California Christmas

In My Opinion

J. R. FroelichDecember 13, 2012 

I could serve some serious prison time for what I'm about to tell you. It's a top secret "black ops" of major proportions set to be implemented in just 11 days.

Several months ago I went underground. I wanted to know how the 400% taxes on my legal tobacco products were being spent. I hired on as an equipment hauling grunt where television commercials, paid for with California tobacco taxes, were being made by TobaccoFreeCa. I watched as they filmed a very pretty lady smoking a cigarette on her apartment balcony in the Kool, Kool, Kool of the evening.

As she exhaled, the second-hand smoke wafted up to the next apartment, through the living room, down the hall and, using the tricks of computer enhanced technology, settled over the crib of a precious, sleeping infant. Second-hand tobacco smoke severely crippled or killed that child.

I attended many organizational meetings where everyone was almost orgasmic as they thrilled to the millions they raked in from the legalized extortion of 400% taxes on tobacco products. They laughed at and cheered for the population who, in mindless lockstep, sent tobacco users to the back alley ways.

Several times I wanted to remind them that those of us who grew up in the '40s, '50s and '60s were used to ashtrays in hospital waiting rooms, grocery stores and restaurants, but I was undercover. I couldn't risk my cover to tell them that my generation has lived long enough to bankrupt social security.

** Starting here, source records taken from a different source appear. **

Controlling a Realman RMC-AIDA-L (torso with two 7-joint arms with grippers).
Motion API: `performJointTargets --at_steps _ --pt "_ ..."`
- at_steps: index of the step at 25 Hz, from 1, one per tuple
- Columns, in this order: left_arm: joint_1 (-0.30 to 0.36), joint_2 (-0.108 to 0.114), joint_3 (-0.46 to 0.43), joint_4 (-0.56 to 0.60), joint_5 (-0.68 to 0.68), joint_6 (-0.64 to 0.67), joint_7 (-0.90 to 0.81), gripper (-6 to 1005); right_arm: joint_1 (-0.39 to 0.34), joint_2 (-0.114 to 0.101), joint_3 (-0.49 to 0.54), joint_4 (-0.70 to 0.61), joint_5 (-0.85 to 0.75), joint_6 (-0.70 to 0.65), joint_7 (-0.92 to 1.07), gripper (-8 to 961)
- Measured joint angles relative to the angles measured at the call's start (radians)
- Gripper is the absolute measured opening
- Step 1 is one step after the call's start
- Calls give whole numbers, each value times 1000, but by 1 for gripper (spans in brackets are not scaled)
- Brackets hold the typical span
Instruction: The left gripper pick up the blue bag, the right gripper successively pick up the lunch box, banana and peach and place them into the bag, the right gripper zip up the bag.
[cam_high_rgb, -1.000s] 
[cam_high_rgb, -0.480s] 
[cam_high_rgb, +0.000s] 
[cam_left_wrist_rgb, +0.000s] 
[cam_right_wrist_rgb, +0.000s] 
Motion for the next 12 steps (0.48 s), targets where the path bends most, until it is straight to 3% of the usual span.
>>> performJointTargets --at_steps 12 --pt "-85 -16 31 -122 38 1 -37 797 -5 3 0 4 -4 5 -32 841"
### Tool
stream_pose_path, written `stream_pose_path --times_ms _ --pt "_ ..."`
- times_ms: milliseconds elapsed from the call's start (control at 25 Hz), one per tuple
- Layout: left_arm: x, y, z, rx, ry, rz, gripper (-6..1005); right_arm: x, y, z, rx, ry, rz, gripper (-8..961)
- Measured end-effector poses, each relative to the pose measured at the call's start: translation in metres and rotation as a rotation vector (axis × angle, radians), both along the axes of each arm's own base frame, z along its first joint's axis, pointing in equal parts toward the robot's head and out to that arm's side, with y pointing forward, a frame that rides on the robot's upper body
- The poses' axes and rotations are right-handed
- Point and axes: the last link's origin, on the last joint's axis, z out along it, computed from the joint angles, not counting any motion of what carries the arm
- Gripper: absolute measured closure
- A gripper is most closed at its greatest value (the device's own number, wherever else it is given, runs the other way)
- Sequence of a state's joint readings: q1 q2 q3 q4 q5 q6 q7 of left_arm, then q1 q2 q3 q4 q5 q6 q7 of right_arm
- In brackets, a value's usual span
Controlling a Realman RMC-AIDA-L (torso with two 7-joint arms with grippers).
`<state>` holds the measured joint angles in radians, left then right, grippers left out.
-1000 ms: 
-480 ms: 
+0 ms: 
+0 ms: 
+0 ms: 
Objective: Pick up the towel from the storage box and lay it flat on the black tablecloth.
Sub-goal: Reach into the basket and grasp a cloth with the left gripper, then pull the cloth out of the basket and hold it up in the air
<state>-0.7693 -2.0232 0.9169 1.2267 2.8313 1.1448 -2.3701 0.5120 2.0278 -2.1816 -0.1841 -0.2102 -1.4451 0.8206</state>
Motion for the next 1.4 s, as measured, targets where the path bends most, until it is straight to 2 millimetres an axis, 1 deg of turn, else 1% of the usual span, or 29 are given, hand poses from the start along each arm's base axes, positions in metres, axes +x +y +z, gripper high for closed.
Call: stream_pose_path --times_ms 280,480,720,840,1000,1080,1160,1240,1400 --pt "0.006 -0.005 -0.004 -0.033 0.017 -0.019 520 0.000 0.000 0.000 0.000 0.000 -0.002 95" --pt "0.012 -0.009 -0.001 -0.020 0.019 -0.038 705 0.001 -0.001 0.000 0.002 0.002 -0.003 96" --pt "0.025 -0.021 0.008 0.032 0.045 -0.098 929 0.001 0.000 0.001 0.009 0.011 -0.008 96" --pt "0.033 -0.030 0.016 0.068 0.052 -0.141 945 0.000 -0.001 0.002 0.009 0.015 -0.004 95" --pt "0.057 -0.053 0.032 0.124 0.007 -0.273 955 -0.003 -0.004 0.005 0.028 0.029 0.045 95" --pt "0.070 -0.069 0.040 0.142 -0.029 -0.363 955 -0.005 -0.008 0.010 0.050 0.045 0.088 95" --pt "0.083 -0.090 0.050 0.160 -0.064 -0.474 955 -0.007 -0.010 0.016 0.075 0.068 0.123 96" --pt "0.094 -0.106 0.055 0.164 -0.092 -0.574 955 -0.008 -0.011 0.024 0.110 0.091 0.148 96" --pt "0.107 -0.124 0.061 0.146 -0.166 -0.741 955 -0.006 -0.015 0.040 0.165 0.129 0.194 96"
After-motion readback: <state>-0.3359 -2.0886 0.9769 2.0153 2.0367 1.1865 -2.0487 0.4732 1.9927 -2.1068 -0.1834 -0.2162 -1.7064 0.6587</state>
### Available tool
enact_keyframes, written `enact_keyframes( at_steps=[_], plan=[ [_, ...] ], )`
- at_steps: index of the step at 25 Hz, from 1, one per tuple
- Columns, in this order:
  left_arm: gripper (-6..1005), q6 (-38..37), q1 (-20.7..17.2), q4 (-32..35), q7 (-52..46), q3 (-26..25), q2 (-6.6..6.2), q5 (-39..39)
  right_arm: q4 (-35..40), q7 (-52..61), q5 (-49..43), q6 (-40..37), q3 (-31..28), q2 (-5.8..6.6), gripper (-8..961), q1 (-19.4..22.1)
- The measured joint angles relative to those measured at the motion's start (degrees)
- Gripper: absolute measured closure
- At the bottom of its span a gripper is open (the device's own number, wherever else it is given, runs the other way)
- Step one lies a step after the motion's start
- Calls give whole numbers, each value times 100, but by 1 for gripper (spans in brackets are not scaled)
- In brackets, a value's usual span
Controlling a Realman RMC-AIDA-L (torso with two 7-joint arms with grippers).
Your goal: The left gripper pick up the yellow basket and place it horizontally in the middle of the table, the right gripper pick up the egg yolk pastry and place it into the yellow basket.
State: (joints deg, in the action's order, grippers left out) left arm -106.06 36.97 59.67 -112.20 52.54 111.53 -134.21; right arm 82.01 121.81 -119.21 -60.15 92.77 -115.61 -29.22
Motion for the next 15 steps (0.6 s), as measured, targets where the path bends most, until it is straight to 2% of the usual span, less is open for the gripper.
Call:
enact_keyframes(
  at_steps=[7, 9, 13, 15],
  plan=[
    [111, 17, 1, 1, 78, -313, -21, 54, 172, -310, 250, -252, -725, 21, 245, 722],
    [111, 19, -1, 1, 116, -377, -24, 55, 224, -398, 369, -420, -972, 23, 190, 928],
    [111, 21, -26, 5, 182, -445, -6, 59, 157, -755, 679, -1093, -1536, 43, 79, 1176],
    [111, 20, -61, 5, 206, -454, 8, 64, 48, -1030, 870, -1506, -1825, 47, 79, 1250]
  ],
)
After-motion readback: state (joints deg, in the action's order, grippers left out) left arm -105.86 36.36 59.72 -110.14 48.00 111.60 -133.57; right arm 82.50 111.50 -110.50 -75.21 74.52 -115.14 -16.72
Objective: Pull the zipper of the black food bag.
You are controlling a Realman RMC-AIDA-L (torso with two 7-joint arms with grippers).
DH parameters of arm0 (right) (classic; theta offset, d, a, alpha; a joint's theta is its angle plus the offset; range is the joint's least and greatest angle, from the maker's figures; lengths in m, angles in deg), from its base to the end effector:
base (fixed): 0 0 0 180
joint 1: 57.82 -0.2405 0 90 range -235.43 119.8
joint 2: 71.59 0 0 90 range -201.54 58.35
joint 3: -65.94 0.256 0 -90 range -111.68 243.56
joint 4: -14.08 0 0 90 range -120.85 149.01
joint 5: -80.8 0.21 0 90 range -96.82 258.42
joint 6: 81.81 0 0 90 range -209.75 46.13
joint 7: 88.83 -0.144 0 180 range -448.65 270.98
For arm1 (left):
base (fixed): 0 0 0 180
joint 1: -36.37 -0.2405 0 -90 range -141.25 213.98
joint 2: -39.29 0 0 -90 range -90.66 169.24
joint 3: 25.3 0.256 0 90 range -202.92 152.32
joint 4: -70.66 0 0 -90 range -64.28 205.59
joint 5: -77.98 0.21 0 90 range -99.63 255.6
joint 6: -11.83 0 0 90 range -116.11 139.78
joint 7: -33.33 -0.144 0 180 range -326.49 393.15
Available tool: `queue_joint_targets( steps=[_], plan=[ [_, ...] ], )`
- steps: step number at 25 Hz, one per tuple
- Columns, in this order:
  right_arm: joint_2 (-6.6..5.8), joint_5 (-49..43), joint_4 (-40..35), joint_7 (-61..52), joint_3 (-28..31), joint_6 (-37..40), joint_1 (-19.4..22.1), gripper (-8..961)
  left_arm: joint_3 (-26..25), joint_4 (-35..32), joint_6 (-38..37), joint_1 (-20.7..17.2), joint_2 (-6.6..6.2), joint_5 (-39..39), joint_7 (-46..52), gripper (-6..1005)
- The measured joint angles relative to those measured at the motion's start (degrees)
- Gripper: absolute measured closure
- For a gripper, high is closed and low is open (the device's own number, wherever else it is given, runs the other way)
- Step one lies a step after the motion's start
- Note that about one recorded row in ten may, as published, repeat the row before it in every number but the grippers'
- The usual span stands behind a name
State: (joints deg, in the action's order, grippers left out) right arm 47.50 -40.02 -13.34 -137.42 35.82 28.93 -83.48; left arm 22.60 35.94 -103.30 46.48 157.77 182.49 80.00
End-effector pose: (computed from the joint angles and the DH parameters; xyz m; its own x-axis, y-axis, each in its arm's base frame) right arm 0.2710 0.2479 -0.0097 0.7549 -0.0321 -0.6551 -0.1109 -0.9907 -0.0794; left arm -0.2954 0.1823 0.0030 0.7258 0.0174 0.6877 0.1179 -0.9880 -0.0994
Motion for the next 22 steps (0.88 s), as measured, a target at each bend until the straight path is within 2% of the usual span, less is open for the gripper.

One evening, a young, up-and-coming lieutenant made a presentation that brought the crowd to ravenous madness. He presented a story written by Thomas Nast in 1876. He told us that hundreds of millions of parents were reading Mr. Nast's story once each year to their children, promoting the acceptance, tolerance if you prefer, of smoking. He read to us from 'Twas the Night Before Christmas:'

"The stump of a pipe he held tight in his teeth,

And the smoke it encircled his head like a wreath."

"That tobacco smoke from the pipe of old Santy Claus," he shouted, "went straight to the children's bedrooms and killed them." Pandemonium set in.

Plans were immediately put into place. Using the latest in GPS technology they pin-pointed the first house Santa would visit in California on Christmas eve.

The swat team will be in place at 10 p.m. Christmas eve. The second that tobacco smoking "jolly old elf" sets foot inside a California residence all hell will break loose.

The first shots will be with tranquilizer darts to take out Rudolph and his hay chomping accomplices. The toy-laden sleigh, reeking of tobacco smoke, will be whisked away with grappling hooks from a black ops helicopter. With Santa's escape vehicle removed from the scene, celebrity news anchors will broadcast the bust live and millions of dollars will be made as the red and white clad air poisoning, child killer will be slammed to the floor, cuffed and charged with child endangerment, attempted murder, unlawful use of un-taxed tobacco products, smoking in an unauthorized enclosed residence and flying without a proper license.

Off to prison for life. Let him put that in his pipe and smoke it. Thank the government for zero tolerance, (intelligence), in California.

Sorry, California kids and children all over the world. But rest easy. Our government will take charge. Mr. Nast's story, like other American classics, is being rewritten for your protection and political correctness. Children can expect their presents, after thorough decontamination, next April, May or maybe June.

The Tobacco Nazi Propaganda Minister at TobaccoFreeCA, with the firm support of our elected legislature, really knows best, with enough exorbitant, extorted tax money. Remember children, be tolerant of everything vulgar, except tobacco, and join in the celebration of The Ghost of Christmas Past next year. Ho, ho, ho and baa, baa, baa.

I do not promote the use of tobacco products. I do support freedom and equality for all American citizens. It's what we learn after we know it all that counts.

And we heard him exclaim as he's hauled out of sight, "California's gone fascist with no freedom in sight."

Merry Christmas to all, now turn off the lights.